In 1962, several visionary Ontarians approached John Robarts, Premier of Ontario, with the idea of establishing a provincial arts council. This group, led by Arthur Gelber, represented the fledgling arts infrastructure that existed then in Ontario. On April 26, 1963, Bill 162 – the legislation setting up the arts council – was given its final reading in the Ontario Legislature, creating the Ontario Arts Council (OAC).
Ontarians, through their elected officials, had decided that the arts were important to their lives and deserved support through public funding. It was the beginning of a system that, with the assistance of other municipal, provincial, and federal funders, has enabled Ontario to flourish as an artistically rich and creative province.
The Ontario Arts Council is an arm's-length agency of the Ontario Ministry of Tourism, Culture and Sport
. OAC's grants and services to professional, Ontario-based artists and arts organizations support arts education, Aboriginal arts, community arts, crafts, dance, Franco-Ontarian arts, literature, media arts, multidisciplinary arts, music, theatre, touring, and visual arts.
The Ontario Arts Council is directed by 12 volunteer board (council) members who come from communities throughout the province. They are appointed by the Government of Ontario for a three-year term.

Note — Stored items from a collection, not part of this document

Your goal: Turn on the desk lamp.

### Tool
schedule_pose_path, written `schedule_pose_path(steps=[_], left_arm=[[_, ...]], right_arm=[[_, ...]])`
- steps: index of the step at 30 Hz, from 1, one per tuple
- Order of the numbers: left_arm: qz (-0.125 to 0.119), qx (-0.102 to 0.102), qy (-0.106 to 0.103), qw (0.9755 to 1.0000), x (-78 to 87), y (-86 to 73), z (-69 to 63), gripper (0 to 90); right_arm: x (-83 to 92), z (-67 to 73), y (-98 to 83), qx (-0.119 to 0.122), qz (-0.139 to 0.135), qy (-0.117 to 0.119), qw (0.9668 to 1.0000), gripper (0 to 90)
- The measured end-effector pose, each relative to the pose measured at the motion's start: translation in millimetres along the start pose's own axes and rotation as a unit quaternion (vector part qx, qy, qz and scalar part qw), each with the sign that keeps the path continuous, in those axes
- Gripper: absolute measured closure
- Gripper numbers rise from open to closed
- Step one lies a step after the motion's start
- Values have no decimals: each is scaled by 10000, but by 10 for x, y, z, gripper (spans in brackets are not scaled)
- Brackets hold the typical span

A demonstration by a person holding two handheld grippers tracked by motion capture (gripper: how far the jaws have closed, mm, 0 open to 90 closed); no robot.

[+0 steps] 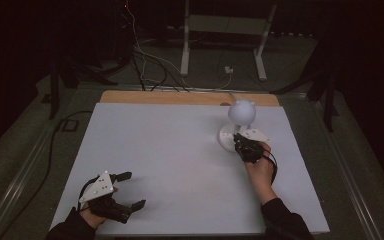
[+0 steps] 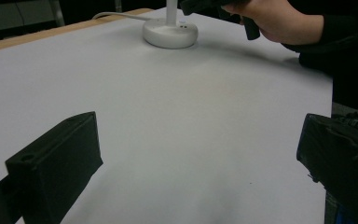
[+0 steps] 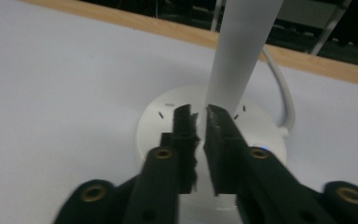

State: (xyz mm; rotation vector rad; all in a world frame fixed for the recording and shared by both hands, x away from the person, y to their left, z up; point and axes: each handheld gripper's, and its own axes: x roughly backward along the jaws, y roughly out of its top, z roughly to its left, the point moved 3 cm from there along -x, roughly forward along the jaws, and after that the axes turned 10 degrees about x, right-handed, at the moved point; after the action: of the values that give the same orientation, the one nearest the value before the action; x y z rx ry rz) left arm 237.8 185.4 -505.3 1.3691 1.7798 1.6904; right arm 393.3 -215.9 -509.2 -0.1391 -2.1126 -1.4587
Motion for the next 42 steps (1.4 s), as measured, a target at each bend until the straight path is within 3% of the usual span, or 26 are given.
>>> schedule_pose_path(steps=[5,18,42], left_arm=[[3,-8,-6,10000,0,0,-4,2],[16,-15,-8,10000,1,-3,-6,2],[18,-17,-18,10000,0,-2,-9,2]], right_arm=[[-32,19,-18,19,86,12,10000,898],[-170,48,-99,33,356,77,9993,900],[-192,99,-107,241,331,70,9991,900]])
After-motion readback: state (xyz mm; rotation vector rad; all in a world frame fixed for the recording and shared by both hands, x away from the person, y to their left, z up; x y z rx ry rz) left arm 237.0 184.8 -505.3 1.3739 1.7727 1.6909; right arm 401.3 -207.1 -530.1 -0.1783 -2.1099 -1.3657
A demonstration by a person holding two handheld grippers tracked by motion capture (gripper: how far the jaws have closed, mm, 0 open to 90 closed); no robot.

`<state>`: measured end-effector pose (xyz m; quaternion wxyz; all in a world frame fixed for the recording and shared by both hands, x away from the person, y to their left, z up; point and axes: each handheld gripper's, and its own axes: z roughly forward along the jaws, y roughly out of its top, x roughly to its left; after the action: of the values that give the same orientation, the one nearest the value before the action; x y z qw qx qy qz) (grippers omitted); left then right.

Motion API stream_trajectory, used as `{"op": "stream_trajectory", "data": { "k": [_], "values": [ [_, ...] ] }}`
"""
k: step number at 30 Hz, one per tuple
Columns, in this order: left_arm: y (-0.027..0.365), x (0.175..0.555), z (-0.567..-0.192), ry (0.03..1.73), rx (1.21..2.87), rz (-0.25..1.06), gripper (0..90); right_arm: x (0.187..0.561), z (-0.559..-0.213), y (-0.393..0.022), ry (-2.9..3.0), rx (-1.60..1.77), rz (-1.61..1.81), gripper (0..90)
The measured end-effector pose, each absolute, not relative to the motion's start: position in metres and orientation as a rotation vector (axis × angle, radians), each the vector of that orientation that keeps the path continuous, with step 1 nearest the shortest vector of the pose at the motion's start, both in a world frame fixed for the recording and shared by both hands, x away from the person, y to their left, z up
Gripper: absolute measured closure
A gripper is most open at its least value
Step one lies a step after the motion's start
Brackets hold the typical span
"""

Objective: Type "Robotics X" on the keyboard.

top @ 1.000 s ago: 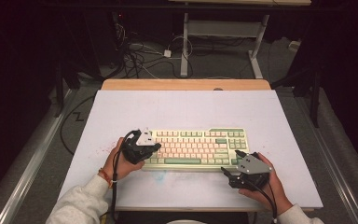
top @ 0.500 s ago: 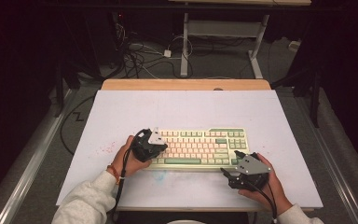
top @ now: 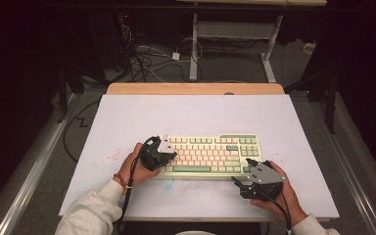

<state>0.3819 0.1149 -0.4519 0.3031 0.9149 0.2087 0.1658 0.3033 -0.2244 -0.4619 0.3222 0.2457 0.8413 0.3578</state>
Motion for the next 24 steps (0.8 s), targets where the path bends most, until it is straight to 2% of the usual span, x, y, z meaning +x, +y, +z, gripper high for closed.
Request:
{"op": "stream_trajectory", "data": {
  "k": [7,18,20,24],
  "values": [
    [0.119,0.379,-0.446,0.545,2.379,0.487,82.3,0.303,-0.462,-0.225,2.210,0.651,0.943,25.9],
    [0.130,0.370,-0.437,0.551,2.259,0.584,61.1,0.302,-0.461,-0.228,2.202,0.663,0.943,25.9],
    [0.131,0.368,-0.435,0.545,2.247,0.601,55.8,0.303,-0.461,-0.229,2.200,0.666,0.943,25.9],
    [0.133,0.364,-0.432,0.553,2.226,0.648,39.6,0.303,-0.461,-0.229,2.197,0.670,0.944,25.9]
  ]
}}
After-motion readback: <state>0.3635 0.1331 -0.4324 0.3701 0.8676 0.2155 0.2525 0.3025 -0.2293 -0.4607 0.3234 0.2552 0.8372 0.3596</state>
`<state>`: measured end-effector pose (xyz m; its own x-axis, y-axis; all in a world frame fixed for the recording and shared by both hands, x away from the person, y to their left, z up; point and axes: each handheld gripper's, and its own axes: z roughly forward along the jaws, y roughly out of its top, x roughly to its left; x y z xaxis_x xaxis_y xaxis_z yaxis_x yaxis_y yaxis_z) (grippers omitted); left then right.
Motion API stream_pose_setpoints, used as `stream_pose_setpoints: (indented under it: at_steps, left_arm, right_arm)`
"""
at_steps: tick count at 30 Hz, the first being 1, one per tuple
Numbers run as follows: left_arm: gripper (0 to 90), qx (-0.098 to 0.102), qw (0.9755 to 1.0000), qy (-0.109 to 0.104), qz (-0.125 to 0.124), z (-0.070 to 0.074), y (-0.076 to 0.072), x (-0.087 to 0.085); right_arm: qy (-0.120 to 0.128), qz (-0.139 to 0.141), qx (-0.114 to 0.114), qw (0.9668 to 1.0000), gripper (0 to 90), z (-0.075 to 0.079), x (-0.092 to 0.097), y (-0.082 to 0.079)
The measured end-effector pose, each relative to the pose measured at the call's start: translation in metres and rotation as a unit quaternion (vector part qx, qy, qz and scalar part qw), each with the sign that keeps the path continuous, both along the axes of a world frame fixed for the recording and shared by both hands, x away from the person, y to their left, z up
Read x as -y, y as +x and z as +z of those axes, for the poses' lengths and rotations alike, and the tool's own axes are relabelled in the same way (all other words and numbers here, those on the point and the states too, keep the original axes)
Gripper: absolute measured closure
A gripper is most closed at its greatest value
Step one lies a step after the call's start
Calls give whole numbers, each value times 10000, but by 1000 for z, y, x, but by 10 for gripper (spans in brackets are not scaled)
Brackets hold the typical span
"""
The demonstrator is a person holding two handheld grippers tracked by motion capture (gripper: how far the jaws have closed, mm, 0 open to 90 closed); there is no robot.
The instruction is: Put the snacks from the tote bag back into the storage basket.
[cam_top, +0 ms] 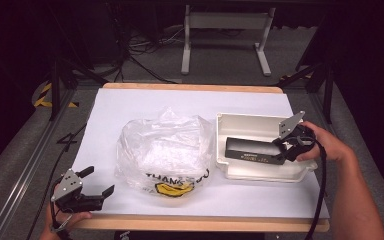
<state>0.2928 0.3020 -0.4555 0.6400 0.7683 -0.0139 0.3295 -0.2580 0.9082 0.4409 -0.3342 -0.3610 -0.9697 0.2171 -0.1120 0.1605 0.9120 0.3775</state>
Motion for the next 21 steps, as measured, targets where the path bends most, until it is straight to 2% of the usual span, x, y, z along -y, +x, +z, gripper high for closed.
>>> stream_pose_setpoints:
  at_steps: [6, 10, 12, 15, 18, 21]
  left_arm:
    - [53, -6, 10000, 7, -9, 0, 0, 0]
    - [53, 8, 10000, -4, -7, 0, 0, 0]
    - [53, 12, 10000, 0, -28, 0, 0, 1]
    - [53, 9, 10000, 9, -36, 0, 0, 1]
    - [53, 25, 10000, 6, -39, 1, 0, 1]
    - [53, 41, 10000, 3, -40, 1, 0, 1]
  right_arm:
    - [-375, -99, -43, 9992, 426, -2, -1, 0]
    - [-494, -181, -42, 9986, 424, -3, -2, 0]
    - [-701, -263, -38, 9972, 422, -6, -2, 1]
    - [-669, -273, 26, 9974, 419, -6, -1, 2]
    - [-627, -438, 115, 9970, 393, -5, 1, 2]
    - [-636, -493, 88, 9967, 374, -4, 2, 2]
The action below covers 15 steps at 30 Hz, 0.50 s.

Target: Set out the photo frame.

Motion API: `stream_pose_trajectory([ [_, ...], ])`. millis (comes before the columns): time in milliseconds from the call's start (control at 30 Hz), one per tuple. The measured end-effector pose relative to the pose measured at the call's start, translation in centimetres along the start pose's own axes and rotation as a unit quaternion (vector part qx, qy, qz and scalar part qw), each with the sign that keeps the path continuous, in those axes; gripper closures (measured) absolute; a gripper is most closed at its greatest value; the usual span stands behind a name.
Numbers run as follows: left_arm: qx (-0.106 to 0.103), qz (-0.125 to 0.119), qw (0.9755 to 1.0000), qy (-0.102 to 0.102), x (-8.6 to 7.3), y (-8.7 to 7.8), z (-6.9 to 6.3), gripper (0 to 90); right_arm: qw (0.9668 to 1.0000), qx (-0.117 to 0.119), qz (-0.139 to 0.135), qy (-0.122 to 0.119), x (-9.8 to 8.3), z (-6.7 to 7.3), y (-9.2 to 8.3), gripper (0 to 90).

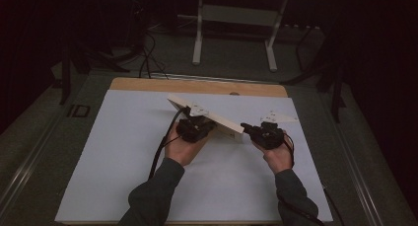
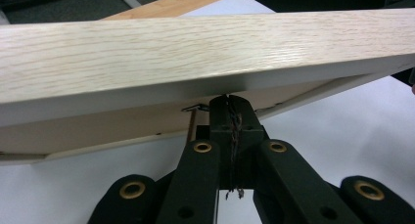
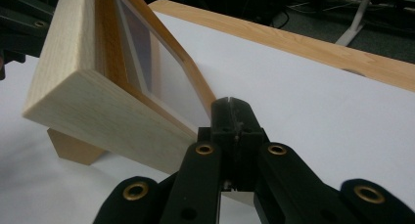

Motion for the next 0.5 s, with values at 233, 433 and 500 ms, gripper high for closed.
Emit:
stream_pose_trajectory([
  [233, -0.001, 0.004, 1.0000, 0.005, 0.01, 0.01, -0.19, 90.0, 1.0000, 0.004, 0.003, -0.006, -0.24, 0.37, -0.13, 90.0],
  [433, -0.001, 0.005, 1.0000, 0.007, -0.02, 0.00, -0.15, 90.0, 0.9999, 0.015, 0.004, -0.002, -0.47, 0.68, -0.26, 90.0],
  [500, -0.004, 0.006, 0.9999, 0.007, -0.06, 0.05, -0.18, 90.0, 0.9998, 0.016, 0.006, -0.004, -0.54, 0.78, -0.30, 90.0],
])
Point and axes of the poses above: each handheld gripper's, and its own axes: y roughly forward along the jaws, x roughly out of its top, z roughly to its left, the point moved 10 cm from there along y, roughly forward along the jaws, and after that the axes turned 15 degrees about y, right-handed, at the moved point
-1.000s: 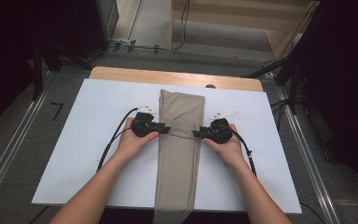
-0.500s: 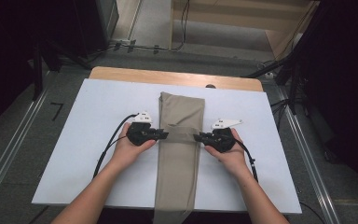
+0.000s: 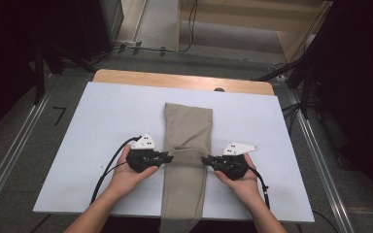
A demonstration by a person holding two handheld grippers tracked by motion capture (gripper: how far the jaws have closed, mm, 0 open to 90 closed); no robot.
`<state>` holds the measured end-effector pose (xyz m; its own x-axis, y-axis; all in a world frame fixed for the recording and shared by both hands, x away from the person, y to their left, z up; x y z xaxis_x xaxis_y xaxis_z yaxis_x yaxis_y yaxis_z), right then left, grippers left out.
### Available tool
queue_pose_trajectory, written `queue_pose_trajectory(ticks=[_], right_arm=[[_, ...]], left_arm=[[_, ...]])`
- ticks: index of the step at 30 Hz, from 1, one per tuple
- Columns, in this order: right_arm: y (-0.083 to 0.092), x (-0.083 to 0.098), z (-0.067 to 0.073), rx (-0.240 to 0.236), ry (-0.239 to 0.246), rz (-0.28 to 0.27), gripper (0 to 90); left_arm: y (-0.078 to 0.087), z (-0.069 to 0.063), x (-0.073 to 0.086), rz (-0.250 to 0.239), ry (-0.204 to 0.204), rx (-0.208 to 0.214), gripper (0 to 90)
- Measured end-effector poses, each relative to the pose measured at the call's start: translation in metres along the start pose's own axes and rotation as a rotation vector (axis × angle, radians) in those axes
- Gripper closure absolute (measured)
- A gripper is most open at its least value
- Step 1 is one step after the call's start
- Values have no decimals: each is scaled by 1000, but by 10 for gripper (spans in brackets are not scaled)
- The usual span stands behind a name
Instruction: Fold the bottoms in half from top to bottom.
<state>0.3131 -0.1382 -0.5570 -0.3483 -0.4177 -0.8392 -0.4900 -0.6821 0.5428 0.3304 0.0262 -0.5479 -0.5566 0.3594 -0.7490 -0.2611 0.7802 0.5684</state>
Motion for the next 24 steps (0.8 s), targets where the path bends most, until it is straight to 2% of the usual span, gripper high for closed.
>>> queue_pose_trajectory(ticks=[5, 9, 12, 17, 20, 24], right_arm=[[8, 6, 21, -12, 20, 2, 824], [15, 11, 34, -16, 41, 8, 824], [21, 14, 45, -26, 28, 4, 824], [31, 22, 64, -46, 27, 2, 824], [36, 26, 72, -51, 28, 5, 824], [42, 34, 84, -65, 25, 11, 824]], left_arm=[[10, -12, 11, 0, -7, 8, 809], [14, -24, 25, 21, 0, 24, 808], [19, -34, 30, 32, -10, 36, 808], [26, -49, 41, 43, -3, 62, 806], [27, -58, 53, 83, -28, 58, 803], [31, -68, 63, 101, -29, 73, 800]])
Point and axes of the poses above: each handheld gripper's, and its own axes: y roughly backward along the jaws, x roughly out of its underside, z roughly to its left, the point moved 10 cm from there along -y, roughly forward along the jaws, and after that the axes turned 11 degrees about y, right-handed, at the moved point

OAC's board is responsible for setting OAC's policies and oversees the organization's operation.
For more than 50 years, the Ontario Arts Council (OAC) has played a vital role in promoting and assisting the development of the arts for the enjoyment and benefit of Ontarians.
In 2014-15, OAC funded 1,709 individual artists and 1,078 organizations in 204 communities across Ontario for a total of $52.1 million.
The Ontario Arts Council was established in 1963 to foster the creation and production of art for the benefit of all Ontarians.